Start of SUPPLIED DATA

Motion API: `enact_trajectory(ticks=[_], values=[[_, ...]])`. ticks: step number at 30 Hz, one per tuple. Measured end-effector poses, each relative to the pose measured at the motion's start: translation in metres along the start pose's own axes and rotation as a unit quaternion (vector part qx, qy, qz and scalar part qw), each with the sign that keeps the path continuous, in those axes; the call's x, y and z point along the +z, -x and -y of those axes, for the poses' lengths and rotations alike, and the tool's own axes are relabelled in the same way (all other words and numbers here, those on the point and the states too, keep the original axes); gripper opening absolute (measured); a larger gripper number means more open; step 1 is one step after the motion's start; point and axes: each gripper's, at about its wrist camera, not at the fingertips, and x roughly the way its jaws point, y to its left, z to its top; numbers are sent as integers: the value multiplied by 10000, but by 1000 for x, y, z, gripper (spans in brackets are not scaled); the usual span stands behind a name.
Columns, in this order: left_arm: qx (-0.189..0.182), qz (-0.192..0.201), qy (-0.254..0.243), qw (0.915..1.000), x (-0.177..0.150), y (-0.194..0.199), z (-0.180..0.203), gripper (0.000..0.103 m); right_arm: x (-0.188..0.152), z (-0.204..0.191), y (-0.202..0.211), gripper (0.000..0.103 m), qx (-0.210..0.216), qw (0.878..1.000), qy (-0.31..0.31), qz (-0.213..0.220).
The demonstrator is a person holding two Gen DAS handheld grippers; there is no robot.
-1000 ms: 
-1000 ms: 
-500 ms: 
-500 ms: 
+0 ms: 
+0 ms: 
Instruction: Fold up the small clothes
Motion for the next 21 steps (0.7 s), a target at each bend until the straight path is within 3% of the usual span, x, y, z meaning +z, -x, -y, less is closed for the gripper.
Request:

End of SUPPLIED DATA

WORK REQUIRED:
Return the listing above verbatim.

SOLUTION TO THE EXERCISE:
Motion API: `enact_trajectory(ticks=[_], values=[[_, ...]])`. ticks: step number at 30 Hz, one per tuple. Measured end-effector poses, each relative to the pose measured at the motion's start: translation in metres along the start pose's own axes and rotation as a unit quaternion (vector part qx, qy, qz and scalar part qw), each with the sign that keeps the path continuous, in those axes; the call's x, y and z point along the +z, -x and -y of those axes, for the poses' lengths and rotations alike, and the tool's own axes are relabelled in the same way (all other words and numbers here, those on the point and the states too, keep the original axes); gripper opening absolute (measured); a larger gripper number means more open; step 1 is one step after the motion's start; point and axes: each gripper's, at about its wrist camera, not at the fingertips, and x roughly the way its jaws point, y to its left, z to its top; numbers are sent as integers: the value multiplied by 10000, but by 1000 for x, y, z, gripper (spans in brackets are not scaled); the usual span stands behind a name.
Columns, in this order: left_arm: qx (-0.189..0.182), qz (-0.192..0.201), qy (-0.254..0.243), qw (0.915..1.000), x (-0.177..0.150), y (-0.194..0.199), z (-0.180..0.203), gripper (0.000..0.103 m); right_arm: x (-0.188..0.152), z (-0.204..0.191), y (-0.202..0.211), gripper (0.000..0.103 m), qx (-0.210..0.216), qw (0.878..1.000), qy (-0.31..0.31), qz (-0.213..0.220).
The demonstrator is a person holding two Gen DAS handheld grippers; there is no robot.
-1000 ms: 
-1000 ms: 
-500 ms: 
-500 ms: 
+0 ms: 
+0 ms: 
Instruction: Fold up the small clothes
Motion for the next 21 steps (0.7 s), a target at each bend until the straight path is within 3% of the usual span, x, y, z meaning +z, -x, -y, less is closed for the gripper.
Request:

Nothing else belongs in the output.